“Mi vida de héroe no tiene nada de particular” escribió García Márquez en su famoso reportaje ficcionado “Relato de un náufrago”, que cuenta en primera persona la historia de un marino que estuvo 10 días flotando en el mar Caribe tras un accidente naval que las autoridades militares negaron. La crónica periodística se publicó por entregas en el diario colombiano “El Espectador” en 1955, causó gran escándalo y obligó a su autor a exiliarse.

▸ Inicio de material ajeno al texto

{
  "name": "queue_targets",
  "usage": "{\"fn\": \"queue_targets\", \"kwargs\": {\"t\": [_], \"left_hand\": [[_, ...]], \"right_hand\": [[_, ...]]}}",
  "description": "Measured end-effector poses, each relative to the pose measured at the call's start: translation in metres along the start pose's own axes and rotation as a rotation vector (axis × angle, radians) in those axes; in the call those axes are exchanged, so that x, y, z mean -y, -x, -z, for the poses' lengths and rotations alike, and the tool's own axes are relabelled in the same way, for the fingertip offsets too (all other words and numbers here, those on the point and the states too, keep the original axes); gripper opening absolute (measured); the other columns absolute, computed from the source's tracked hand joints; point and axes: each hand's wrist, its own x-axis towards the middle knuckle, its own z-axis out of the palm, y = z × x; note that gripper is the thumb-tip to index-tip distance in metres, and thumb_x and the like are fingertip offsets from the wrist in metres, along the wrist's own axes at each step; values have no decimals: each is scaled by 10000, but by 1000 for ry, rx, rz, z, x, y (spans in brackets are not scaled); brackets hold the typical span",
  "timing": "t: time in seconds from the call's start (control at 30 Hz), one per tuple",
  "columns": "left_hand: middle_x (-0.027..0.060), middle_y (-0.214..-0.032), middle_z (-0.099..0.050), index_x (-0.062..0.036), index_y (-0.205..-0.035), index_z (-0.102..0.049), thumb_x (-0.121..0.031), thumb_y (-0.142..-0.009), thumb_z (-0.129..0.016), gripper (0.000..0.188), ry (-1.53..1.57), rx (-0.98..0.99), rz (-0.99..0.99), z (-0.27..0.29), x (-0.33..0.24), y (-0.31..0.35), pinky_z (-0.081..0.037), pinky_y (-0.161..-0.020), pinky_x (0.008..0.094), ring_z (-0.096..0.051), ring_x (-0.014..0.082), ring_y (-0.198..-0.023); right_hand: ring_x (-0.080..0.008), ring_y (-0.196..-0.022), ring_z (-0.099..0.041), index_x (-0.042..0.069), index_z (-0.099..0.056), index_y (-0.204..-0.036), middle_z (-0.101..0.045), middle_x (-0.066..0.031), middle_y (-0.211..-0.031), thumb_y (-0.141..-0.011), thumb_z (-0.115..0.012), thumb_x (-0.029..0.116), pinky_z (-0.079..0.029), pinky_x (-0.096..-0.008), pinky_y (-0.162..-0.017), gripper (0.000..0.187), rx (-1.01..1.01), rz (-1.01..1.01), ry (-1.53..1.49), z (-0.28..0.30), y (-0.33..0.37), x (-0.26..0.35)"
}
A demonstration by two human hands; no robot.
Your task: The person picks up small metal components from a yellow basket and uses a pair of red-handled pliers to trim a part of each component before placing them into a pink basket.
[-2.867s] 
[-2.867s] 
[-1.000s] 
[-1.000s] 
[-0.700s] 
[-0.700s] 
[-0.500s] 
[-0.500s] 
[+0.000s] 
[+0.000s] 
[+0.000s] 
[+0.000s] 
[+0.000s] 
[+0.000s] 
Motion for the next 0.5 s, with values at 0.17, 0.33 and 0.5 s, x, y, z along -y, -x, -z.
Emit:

Casi 70 años después, Lesly, la mayor de los cuatro hermanos que sobrevivieron 40 días perdidos en la selva tras un accidente aéreo, fácilmente podría afirmar que su vida de heroína “no tiene nada de particular”. Su historia no es otra que una historia más de resistencia milagrosa, que conecta con la historia de más de 500 años de supervivencia indígena en la Amazonía y de un entorno violento y despiadado donde las primeras víctimas suelen ser los niños.
El caso tiene todos los ingredientes para convertirse en una exitosa serie de Netflix, pero también tiene sus zonas oscuras e ilustra la cruda realidad sociopolítica de la Colombia de hoy, penetrada por una violencia que no cesa, a pesar de los esfuerzos de los sucesivos gobiernos, la sociedad civil y la cooperación internacional.